Bar du Port : quelques consolations...

L’aile ou la cuisse
22/04/2017

Parmi les nombreux bars et/ou restaurants qui fleurissent en ville, l'un d'entre eux sort du lot : le Bar du Port. Disposant d'une grande surface transformée en deux bars distincts, il ne désemplit pas, accueillant à la fois une foule chic, jeune et urbaine, et à l'étage, dans un espace restaurant un peu plus raffiné, un public plus mûr. La décoration des lieux est agréable. Les murs et les colonnes sont conservés en l'état, avec un aspect rugueux et brut, sans même une touche de peinture. C'est un mélange heureux d'ancien et de moderne. Alors que le DJ joue des remix de hits connus, il est difficile de résister à l'envie de se lever pour danser. Si seulement le volume n'était pas aussi bruyant, voire assourdissant, les deux heures passées au bar auraient certainement été agréables.

Alors que la jeune femme qui a pris nos réservations au téléphone ne pouvait sembler plus aimable et sympathique, la majorité des serveurs font vite oublier ce premier contact, tant ils manquent visiblement de formation et de professionnalisme. Lorsqu'on lui a posé des questions sur la spécialité de la maison, l'un d'entre eux a répondu qu'elles étaient tellement nombreuses qu'il ne pouvait en choisir une... Il a donc fini, tout simplement, par lire à haute voix la moitié de la carte en présentant les plats affichés comme autant de « spécialités ».

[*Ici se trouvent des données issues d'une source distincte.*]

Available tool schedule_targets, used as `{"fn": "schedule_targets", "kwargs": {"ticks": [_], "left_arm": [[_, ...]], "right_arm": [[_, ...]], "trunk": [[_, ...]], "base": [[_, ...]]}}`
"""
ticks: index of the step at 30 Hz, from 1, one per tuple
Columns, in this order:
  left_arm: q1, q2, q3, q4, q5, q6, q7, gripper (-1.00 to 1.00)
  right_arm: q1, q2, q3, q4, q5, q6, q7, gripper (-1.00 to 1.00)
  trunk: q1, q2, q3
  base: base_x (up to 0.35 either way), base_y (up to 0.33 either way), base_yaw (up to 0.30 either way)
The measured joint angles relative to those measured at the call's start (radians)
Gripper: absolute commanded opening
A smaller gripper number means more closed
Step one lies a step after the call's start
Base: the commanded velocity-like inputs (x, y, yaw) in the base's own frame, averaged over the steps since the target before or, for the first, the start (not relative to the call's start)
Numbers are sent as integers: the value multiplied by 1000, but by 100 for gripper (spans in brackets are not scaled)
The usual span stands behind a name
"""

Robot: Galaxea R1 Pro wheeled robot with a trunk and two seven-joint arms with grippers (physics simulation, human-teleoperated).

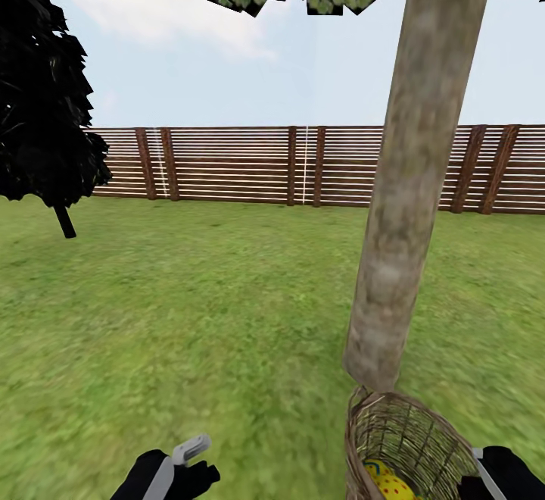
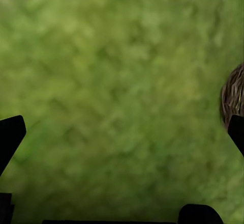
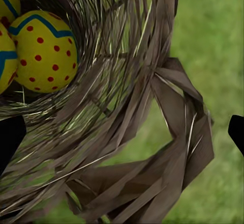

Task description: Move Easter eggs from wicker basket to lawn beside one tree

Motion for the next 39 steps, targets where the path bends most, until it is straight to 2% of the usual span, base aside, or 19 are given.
{"fn": "schedule_targets", "kwargs": {"ticks": [7,39], "left_arm": [[0,-11,0,6,0,0,0,100],[0,-12,-1,8,0,0,0,100]], "right_arm": [[0,1,1,0,1,1,0,100],[0,2,2,0,3,2,-1,100]], "trunk": [[0,0,0],[-123,224,100]], "base": [[0,0,0],[0,0,0]]}}
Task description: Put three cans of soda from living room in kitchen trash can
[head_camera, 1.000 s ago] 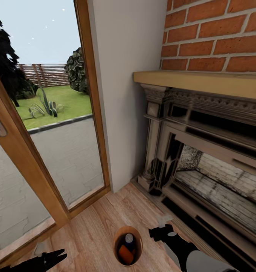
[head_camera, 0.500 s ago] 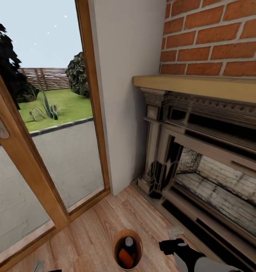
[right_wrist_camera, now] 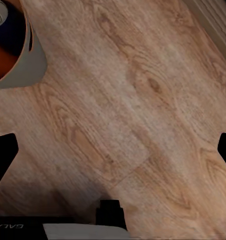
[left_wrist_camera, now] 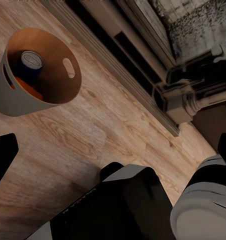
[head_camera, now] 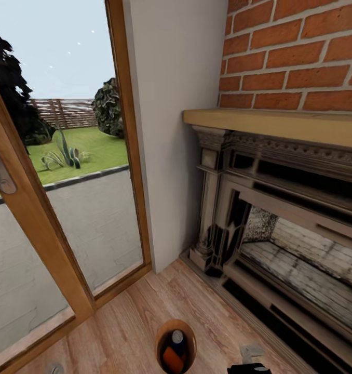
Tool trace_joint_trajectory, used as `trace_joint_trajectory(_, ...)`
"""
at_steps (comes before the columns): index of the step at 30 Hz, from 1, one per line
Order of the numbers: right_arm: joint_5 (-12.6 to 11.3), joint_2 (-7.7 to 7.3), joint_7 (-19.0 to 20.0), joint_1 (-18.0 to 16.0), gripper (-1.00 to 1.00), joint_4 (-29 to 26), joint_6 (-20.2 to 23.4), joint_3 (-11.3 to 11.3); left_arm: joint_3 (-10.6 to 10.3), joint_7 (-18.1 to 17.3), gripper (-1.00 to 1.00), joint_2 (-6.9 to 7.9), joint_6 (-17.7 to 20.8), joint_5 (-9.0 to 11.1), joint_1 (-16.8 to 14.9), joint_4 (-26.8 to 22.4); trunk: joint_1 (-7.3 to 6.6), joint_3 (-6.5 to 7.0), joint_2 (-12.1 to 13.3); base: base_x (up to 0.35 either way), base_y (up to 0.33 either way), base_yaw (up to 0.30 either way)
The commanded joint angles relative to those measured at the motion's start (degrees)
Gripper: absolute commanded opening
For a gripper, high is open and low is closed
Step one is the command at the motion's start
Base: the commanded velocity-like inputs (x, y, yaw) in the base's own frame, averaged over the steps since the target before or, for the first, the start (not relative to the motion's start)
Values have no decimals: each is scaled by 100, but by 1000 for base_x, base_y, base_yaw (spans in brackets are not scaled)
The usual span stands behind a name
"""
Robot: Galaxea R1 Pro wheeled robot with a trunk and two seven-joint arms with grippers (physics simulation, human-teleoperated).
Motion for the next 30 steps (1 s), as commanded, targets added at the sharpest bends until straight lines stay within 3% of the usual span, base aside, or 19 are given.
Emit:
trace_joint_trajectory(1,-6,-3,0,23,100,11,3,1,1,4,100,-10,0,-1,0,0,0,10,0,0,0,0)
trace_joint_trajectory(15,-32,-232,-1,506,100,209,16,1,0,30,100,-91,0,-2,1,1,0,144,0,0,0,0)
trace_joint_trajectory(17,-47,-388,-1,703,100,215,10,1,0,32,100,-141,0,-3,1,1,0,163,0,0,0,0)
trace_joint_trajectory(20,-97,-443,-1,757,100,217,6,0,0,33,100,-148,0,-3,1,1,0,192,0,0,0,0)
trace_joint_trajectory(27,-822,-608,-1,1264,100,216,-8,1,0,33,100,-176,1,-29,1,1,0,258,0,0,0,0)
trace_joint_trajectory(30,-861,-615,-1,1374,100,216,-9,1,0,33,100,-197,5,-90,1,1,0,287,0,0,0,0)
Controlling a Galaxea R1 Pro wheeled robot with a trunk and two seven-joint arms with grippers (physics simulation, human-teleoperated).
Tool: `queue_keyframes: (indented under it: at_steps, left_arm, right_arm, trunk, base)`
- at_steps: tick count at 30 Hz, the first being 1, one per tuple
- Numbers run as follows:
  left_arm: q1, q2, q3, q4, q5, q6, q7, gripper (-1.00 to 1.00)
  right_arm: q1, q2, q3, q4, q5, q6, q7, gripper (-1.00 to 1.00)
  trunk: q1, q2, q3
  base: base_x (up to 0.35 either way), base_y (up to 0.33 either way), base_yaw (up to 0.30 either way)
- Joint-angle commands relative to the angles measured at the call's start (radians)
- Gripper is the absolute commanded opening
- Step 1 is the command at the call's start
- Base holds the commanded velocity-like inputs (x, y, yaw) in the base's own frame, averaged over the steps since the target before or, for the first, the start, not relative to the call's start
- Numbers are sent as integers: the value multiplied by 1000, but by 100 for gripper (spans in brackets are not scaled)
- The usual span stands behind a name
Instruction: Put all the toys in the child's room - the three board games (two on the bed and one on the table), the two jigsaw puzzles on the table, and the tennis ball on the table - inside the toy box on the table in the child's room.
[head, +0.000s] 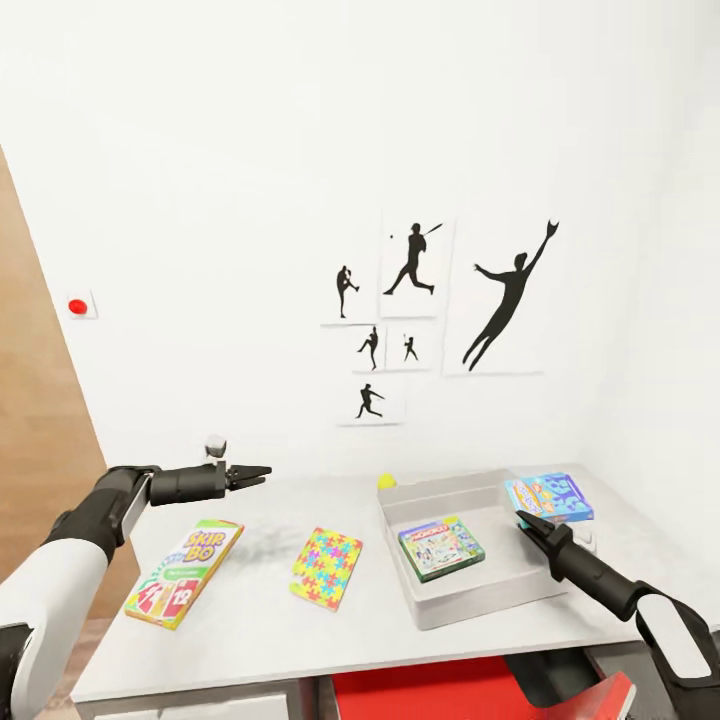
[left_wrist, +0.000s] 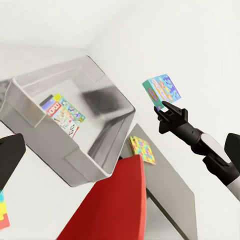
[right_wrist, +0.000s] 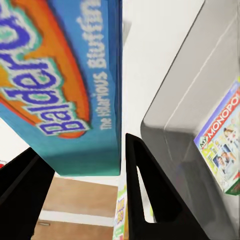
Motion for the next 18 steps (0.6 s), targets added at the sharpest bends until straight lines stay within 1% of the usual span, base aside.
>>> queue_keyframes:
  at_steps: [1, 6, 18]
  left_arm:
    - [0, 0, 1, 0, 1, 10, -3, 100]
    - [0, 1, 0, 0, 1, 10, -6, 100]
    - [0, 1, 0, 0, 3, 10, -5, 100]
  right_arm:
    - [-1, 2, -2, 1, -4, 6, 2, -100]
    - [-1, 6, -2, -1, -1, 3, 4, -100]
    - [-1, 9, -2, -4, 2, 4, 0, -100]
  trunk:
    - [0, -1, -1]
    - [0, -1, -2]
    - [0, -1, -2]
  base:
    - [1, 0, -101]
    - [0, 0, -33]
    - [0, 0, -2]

Notre dîner au Bar du Port commence par une très longue attente, près de 40 minutes, avant d'obtenir nos boissons. Pour aggraver un peu plus les choses, un des partenaires, apparemment ami de notre voisin de table, propose de lui « booster » sa boisson, en lui offrant un service « premium ». Ce qui en dit long sur la qualité des cocktails servis en mode « standard » !

Un bœuf pas tartare
Le partage des entrées nous ayant été suggéré, nous avons donc suivi le conseil. Alors que la carte comprend de nombreux plats savoureux, d'autres devraient en être carrément rayés. On se demande si c'est le même chef qui a mitonné toutes les recettes, inégales en saveurs. Les cubes de bœuf Rossini sont une délicatesse, même s'il est difficile de percevoir les truffes noires prétendument hachées dessus. De plus, sans doute selon l'humeur du personnel de la cuisine ou du chef, les bouchées de bœuf ne sont pas coupées de manière égale ou selon une taille standard à suivre. Le dim sum de Canard est un délice, une fois que vous l'avez repéré sous la croûte croquante qui le recouvre. Le poulet croustillant fait aussi partie des entrées exquises à ne pas rater.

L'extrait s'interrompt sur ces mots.